Die Regierung des australischen Staates Queensland hat einen Alternativplan für die umstrittene Entsorgung von drei Millionen Kubikmetern Meeresschlamm: Statt den Schlamm, der bei der Erweiterung des Kohlehafens Abbot Point ausgehoben wird, wie bisher angedacht im Gebiet um das Great Barrier Reef zu verteilen, soll er nun an Land verwendet werden, bestätigte Ministerpräsident Campbell Newman. Damit reagiert die Politik auf anhaltende Proteste von Umweltschützern.

Newman nannte den Plan eine "Win-Win-Situation": Die einzigartigen Werte des Great Barrier Reef würden dadurch geschützt und die stufenweise Entwicklung des wichtigen Hafens werde ermöglicht.

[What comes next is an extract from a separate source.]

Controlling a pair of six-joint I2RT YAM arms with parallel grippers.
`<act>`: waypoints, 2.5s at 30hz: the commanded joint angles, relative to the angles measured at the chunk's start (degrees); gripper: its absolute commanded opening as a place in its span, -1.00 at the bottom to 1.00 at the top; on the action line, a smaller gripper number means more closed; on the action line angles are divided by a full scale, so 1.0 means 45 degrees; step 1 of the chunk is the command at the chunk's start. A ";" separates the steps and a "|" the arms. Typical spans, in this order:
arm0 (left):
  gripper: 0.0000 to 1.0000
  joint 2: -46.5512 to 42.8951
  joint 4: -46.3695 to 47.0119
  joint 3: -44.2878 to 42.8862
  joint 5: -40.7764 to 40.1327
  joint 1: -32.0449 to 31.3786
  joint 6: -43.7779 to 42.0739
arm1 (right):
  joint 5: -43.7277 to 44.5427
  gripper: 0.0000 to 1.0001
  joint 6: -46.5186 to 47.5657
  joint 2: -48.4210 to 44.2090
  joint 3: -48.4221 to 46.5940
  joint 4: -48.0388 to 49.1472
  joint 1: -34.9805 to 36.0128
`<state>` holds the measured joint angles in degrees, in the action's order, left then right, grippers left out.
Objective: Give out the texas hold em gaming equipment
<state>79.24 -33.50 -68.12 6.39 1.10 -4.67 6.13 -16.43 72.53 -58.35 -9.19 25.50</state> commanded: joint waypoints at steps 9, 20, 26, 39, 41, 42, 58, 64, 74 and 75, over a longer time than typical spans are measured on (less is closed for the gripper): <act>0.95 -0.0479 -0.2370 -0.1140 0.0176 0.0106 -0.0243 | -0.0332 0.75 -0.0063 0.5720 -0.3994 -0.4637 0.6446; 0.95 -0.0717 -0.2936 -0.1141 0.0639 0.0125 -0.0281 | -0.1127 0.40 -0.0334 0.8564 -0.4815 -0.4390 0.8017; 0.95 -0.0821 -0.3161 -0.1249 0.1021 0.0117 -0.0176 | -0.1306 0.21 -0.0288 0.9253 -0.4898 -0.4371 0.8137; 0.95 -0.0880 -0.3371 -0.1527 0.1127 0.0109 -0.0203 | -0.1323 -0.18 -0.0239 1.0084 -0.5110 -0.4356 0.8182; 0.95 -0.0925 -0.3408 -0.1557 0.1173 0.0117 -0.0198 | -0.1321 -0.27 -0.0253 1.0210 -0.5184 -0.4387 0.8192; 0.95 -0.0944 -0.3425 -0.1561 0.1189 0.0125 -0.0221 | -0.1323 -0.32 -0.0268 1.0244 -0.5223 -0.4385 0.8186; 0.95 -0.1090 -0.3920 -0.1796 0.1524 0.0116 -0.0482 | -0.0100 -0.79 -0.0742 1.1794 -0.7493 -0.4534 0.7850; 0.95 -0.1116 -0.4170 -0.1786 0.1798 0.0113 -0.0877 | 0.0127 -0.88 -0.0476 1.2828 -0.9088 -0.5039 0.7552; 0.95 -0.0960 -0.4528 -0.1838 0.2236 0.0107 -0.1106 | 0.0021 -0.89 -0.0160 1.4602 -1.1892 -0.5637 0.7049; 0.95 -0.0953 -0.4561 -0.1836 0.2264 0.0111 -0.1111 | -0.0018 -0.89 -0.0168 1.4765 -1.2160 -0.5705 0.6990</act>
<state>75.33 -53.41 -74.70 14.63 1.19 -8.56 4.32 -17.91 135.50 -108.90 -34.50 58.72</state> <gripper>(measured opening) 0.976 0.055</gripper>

Die staatliche Firma North Queensland Bulk Ports hatte 2013 von Bundesumweltminister Greg Hunt die Genehmigung erhalten, den Schlamm in den Meeresnationalpark zu kippen. Umweltschützer hatten dagegen geklagt, weil dadurch ihrer Ansicht nach eines der fragilsten Ökosysteme des Planeten noch weiter bedroht wird. Sie fürchteten, dass die Sedimente die Korallen völlig überdecken würden. Zudem würde der zusätzliche Schiffsverkehr die Gefahr von Unfällen erhöhen, bei denen Öl in den Nationalpark auslaufen könnte, brachten die Kläger vor.

Die Regierung von Queensland bat Umweltminister Hunt nun, den Kompromissplan rasch zu billigen, damit der Ausbau des Kohlehafens im Zeitplan bleibt. Die Arbeiten sollen im Juni 2015 beginnen.